Task details
Your output should be the full listing, unchanged.

Supplied data
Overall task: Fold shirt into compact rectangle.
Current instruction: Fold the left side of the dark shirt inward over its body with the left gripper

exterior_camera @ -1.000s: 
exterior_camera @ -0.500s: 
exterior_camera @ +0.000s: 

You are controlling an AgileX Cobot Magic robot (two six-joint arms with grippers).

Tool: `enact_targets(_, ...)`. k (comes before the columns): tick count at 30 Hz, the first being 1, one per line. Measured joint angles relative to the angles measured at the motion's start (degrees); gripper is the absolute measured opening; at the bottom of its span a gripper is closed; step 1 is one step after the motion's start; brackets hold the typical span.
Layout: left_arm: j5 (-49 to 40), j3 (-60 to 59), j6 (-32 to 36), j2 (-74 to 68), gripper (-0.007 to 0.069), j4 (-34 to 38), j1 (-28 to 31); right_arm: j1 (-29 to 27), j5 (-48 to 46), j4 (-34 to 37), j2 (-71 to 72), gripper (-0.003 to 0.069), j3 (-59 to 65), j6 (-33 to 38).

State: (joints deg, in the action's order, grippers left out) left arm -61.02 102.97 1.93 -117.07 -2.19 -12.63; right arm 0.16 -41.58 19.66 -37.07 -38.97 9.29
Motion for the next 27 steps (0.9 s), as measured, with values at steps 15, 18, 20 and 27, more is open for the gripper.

Answer space
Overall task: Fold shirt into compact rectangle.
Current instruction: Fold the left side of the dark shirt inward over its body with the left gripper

exterior_camera @ -1.000s: 
exterior_camera @ -0.500s: 
exterior_camera @ +0.000s: 

You are controlling an AgileX Cobot Magic robot (two six-joint arms with grippers).

Tool: `enact_targets(_, ...)`. k (comes before the columns): tick count at 30 Hz, the first being 1, one per line. Measured joint angles relative to the angles measured at the motion's start (degrees); gripper is the absolute measured opening; at the bottom of its span a gripper is closed; step 1 is one step after the motion's start; brackets hold the typical span.
Layout: left_arm: j5 (-49 to 40), j3 (-60 to 59), j6 (-32 to 36), j2 (-74 to 68), gripper (-0.007 to 0.069), j4 (-34 to 38), j1 (-28 to 31); right_arm: j1 (-29 to 27), j5 (-48 to 46), j4 (-34 to 37), j2 (-71 to 72), gripper (-0.003 to 0.069), j3 (-59 to 65), j6 (-33 to 38).

State: (joints deg, in the action's order, grippers left out) left arm -61.02 102.97 1.93 -117.07 -2.19 -12.63; right arm 0.16 -41.58 19.66 -37.07 -38.97 9.29
Motion for the next 27 steps (0.9 s), as measured, with values at steps 15, 18, 20 and 27, more is open for the gripper.

That concludes the output.